District fails in challenge to decision of inspector to allow appeal by developer over non-determination of application
Mid Suffolk District Council has lost an attempt to persuade the High Court to overturn a planning inspector’s decision in favour of a developer over the non-determination of its application.
James Strachan KC, sitting as a deputy judge of the High Court, said in his judgment said there was “no substance” in a series of claims that alleged an unlawful approach was taken to a conflict with the development plan.

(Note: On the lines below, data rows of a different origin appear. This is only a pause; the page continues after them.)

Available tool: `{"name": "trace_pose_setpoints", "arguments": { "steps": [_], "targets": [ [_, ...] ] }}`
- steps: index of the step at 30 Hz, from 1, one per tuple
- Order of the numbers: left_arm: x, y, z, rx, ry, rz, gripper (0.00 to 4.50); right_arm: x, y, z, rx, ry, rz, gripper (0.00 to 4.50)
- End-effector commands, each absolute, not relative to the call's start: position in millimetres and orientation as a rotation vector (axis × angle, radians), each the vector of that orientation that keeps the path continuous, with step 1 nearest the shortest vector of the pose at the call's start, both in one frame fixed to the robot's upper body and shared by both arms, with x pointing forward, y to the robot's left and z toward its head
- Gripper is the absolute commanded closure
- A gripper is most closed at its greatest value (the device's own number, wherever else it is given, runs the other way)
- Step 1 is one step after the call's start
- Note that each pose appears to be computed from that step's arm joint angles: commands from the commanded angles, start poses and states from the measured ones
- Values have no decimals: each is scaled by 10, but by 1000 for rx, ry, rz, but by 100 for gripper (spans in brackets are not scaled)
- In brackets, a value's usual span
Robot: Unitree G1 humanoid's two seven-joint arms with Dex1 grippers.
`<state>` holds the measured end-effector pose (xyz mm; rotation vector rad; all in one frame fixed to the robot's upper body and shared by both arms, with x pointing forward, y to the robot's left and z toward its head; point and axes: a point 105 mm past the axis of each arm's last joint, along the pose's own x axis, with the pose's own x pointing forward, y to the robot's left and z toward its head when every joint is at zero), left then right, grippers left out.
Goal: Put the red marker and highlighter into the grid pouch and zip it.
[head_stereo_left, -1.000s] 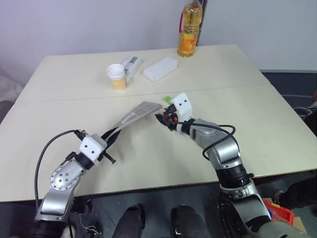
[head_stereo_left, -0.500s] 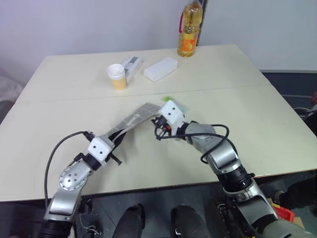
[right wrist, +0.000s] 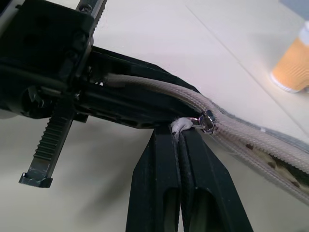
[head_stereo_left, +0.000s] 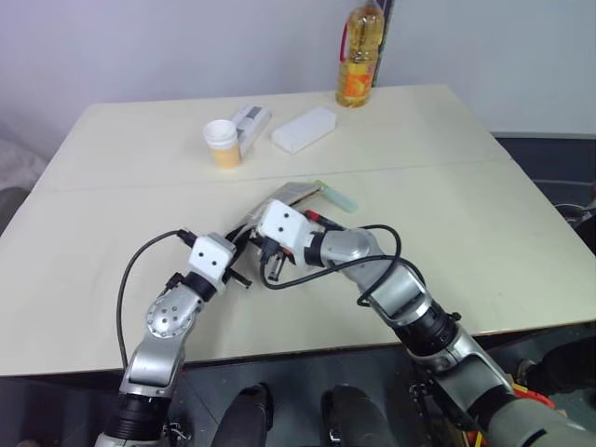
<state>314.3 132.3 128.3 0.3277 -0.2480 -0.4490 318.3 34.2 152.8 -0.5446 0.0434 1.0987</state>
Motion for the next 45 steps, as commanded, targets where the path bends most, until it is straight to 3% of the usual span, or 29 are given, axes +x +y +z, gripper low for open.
{"name": "trace_pose_setpoints", "arguments": {
  "steps": [1, 4, 8, 15, 23, 26, 31, 32, 39, 45],
  "targets": [
    [3165, 1232, 1458, 324, -301, -438, 450, 2994, 541, 1727, -523, -55, 1214, 388],
    [3192, 1290, 1502, 335, -304, -405, 450, 3115, 338, 1775, -508, -46, 1133, 261],
    [3203, 1384, 1550, 363, -312, -397, 450, 3281, -85, 1830, -476, -15, 995, 44],
    [3204, 1598, 1482, 517, -286, -436, 450, 3572, -856, 1666, -413, 156, 730, 44],
    [3215, 1631, 1432, 557, -281, -457, 450, 3735, -1165, 1249, -351, 317, 609, 44],
    [3212, 1633, 1415, 549, -279, -449, 450, 3760, -1226, 1160, -311, 351, 576, 126],
    [3206, 1645, 1392, 531, -275, -433, 450, 3736, -1217, 1118, -305, 360, 585, 392],
    [3210, 1652, 1390, 529, -274, -429, 450, 3733, -1211, 1134, -315, 349, 589, 412],
    [3249, 1735, 1434, 486, -283, -396, 450, 3553, -1176, 1569, -582, 121, 728, 412],
    [3244, 1703, 1443, 459, -290, -436, 450, 3415, -1214, 1790, -661, 42, 786, 412]
  ]
}}
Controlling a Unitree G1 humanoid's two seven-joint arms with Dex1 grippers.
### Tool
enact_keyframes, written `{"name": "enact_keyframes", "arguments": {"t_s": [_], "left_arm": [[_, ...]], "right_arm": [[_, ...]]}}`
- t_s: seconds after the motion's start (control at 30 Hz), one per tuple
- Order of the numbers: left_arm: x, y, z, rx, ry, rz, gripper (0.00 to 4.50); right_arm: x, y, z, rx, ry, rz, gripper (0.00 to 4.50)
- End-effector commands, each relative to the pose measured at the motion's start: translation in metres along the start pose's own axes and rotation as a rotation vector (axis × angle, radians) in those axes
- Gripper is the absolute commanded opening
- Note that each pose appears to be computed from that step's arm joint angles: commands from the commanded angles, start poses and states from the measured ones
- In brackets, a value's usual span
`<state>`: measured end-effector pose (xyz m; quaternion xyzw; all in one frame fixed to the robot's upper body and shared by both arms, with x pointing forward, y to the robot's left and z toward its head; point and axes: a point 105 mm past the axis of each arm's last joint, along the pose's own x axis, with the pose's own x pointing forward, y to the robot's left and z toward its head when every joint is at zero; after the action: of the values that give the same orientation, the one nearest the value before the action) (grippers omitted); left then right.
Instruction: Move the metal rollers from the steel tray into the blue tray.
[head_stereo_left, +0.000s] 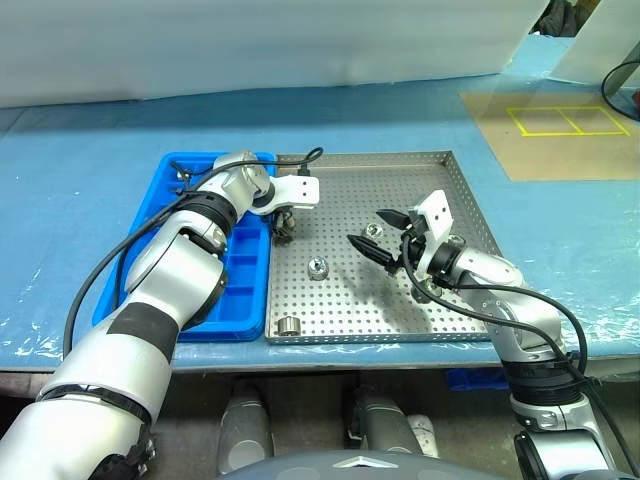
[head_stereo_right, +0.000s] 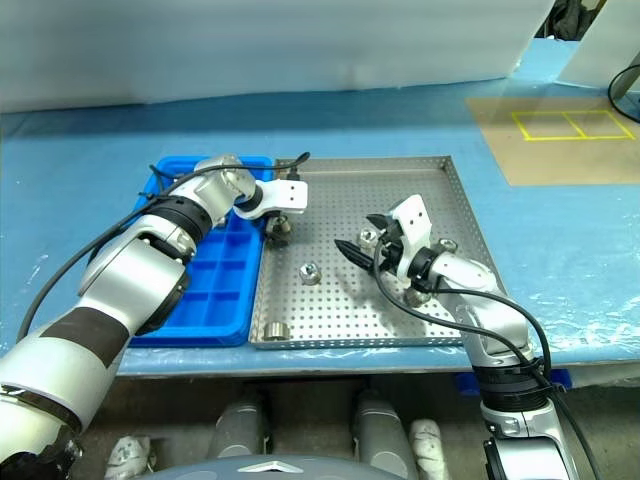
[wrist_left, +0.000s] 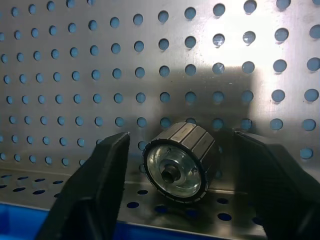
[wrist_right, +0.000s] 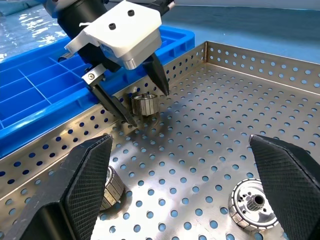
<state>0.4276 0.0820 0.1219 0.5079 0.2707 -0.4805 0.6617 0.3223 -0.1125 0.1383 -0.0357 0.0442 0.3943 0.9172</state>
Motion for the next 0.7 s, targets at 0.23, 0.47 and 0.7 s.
{"name": "enact_keyframes", "arguments": {"t_s": [0.23,0.47,0.7], "left_arm": [[-0.011,0.009,0.009,-0.040,-0.008,0.008,1.90],[-0.014,0.015,0.033,-0.202,-0.204,0.036,1.90],[-0.027,0.038,0.053,-0.374,-0.452,0.195,1.90]], "right_arm": [[0.000,0.002,0.016,-0.042,-0.052,0.009,4.50],[-0.001,0.001,0.013,-0.046,-0.035,0.009,4.50],[0.004,0.001,0.013,-0.050,-0.031,0.028,4.50]]}}
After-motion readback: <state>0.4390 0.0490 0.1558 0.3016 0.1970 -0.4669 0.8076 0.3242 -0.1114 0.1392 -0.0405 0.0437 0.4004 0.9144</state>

He also rejected a ground that inspector Stephen Wilkinson misinterpreted a policy in the emerging Babergh and Mid Suffolk Joint Local Plan or that in dealing with that emerging policy, he failed to take into account relevant factors, acted irrationally, or failed to provide adequate reasons.
Mid Suffolk made its claim under section 288(4A) of the Town and Country Planning Act 1990 after Mr Wilkinson allowed an appeal under section 78 of the Act by Gladman Developments against the council’s non-determination of its application for outline planning permission for up to 210 homes in Thurston
Gladman originally applied in May 2019 and the council later granted permission.
It did not issue that permission then because of an outstanding judicial review brought by Thurston Parish Council against planning consent for another housing development in Thurston.
The judicial review ended only when the Court of Appeal gave judgment in October 2022 in Thurston Parish Council v Mid Suffolk District Council.
Mid Suffolk argued that in the intervening period the planning context changed, and so did its stance on Gladman’s development.
It argued before Mr Wilkinson that significant progress had been made towards adoption of a new local plan.
Mid Suffolk said that if Gladman’s appeal against non-determination had not been made, it would have refused the application as being outside Thurston’s defined settlement boundary, contrary to the core strategy and that the harm in allowing a significant number of further dwellings in the absence of any real need, contrary to the development plan, “significantly and demonstrably outweighs the benefits”.
The council also said it could now demonstrate 10.88 years' supply of housing land, almost double the amount when the application had been originally considered.
Mr Wilkinson had concluded: “ This is a finely balanced decision given the council's [housing land supply] position. Overall, I conclude that the benefits of the appeal scheme would significantly and demonstrably outweigh the harm identified when assessed against the policies of the development plan, when taken as a whole.
“As such the proposed development benefits from the [National Planning Policy] Framework’s presumption in favour of sustainable development.”
The Deputy High Court judge said: “I do not consider there to have been any legal error in the inspector's approach to Policy SP03, nor any inadequacy in his reasoning”.
He found Mr Wilkinson had been “lawfully entitled to prefer the position of [Gladman] on this issue [and] this was very much a matter of judgment for the inspector in the circumstances. He was lawfully entitled to reach that judgment for the reasons he set out [and] I do not consider there to be any irrationality in the inspector's conclusion.”
Mr Strachan dismissed a series of sub-grounds argued as ground 2 over an alleged unlawful approach to the conflict with the development plan.
He said: “On any fair reading of the inspector's decision taken as a whole, and in light of the common ground as to conflict with the development plan about which the inspector did not need to elaborate, I consider it is clear that the inspector was applying the approach set out in section 38(6) of the 2004 Act in his decision.
“The conflict with the development plan was uncontroversial, as was the consequential presumption that followed from that.
“But the inspector's reasoning understandably focused on the question of whether there were other material considerations indicated that the development should be determined otherwise. I do not detect anything unlawful in that focus, addressed as it was to the parties to the dispute.”